Communiqué commun
Ligue des droits de l’Homme (LDH), Syndicat des avocats de France (Saf), Syndicat de la magistrature (SM)
Les 30 et 31 mars, le Sénat examinera la proposition de loi « renforçant la lutte contre le système prostitutionnel ».
Le délit de racolage passif pourrait être maintenu, et la pénalisation des clients introduite dans l’arsenal répressif.
Ces dispositions sont tout à la fois dangereuses et inefficaces.
Dangereuses, parce que l’instauration d’un délit de racolage contraint les personnes prostituées à la clandestinité pour éviter les contrôles de police, accroît leur vulnérabilité en les rejetant vers des lieux isolés et précaires, en les laissant à la merci des clients violents, et contribue à la dégradation de leur état de santé. De toute évidence, la pénalisation des clients aura exactement le même effet, puisque les prostitué-e-s chercheront à leuréviter la verbalisation.
Dangereuses, encore, parce que cette pénalisation s’attaquant à la prostitution de voie publique, encouragera la prostitution « indoor », qui favorise l’isolement des prostitué-e-s et les prive ainsi d’accès aux services et associations susceptibles de les aider.
Inefficaces, parce que les prostitué-e-s arrêté-e-s pour racolage ne dénoncent pas leurs proxénètes etqu’au contraire la multiplication des contrôles les conduit à se méfier de la police. Quant à leurs clients, ils ne seront pas en mesure de dénoncer des réseaux dont ils ignoreront tout. Or la lutte contre les réseaux de traite et le proxénétisme doit être la priorité absolue.

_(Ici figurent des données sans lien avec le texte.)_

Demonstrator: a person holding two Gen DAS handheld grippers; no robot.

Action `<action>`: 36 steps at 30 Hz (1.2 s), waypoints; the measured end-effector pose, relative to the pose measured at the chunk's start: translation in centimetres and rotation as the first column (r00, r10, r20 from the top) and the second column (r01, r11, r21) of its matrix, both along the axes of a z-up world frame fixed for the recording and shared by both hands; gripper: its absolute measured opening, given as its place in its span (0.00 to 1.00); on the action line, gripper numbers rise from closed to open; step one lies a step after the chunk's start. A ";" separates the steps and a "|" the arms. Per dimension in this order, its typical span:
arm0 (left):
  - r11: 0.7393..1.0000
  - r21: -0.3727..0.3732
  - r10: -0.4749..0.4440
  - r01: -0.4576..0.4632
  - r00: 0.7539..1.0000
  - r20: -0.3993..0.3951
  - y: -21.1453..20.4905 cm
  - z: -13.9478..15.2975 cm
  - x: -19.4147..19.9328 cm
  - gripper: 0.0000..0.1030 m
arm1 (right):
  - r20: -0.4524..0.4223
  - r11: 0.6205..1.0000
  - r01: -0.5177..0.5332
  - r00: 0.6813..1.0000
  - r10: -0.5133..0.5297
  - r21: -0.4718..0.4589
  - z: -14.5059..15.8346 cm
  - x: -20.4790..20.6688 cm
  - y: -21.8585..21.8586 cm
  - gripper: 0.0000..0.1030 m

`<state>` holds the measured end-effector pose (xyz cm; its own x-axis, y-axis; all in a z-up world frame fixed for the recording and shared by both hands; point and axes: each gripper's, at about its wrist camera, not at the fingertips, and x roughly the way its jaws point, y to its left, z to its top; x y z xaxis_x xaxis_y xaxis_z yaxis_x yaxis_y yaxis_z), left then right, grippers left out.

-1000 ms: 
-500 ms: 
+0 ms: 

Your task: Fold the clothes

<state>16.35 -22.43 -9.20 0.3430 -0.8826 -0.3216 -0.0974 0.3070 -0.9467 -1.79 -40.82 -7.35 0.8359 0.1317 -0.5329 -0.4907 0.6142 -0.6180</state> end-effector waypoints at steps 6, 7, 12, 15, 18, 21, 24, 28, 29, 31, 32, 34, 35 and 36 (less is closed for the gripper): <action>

Nos organisations réaffirment que, s’agissant d’éducation et de sensibilité à l’égalité entre les êtres humains, le droit pénal, qui n’est pas le droit de la morale, ne peut être la solution.
Nous appelons donc les sénateurs à abroger le délit de racolage et à refuser d’introduire la pénalisation du client dans le Code pénal.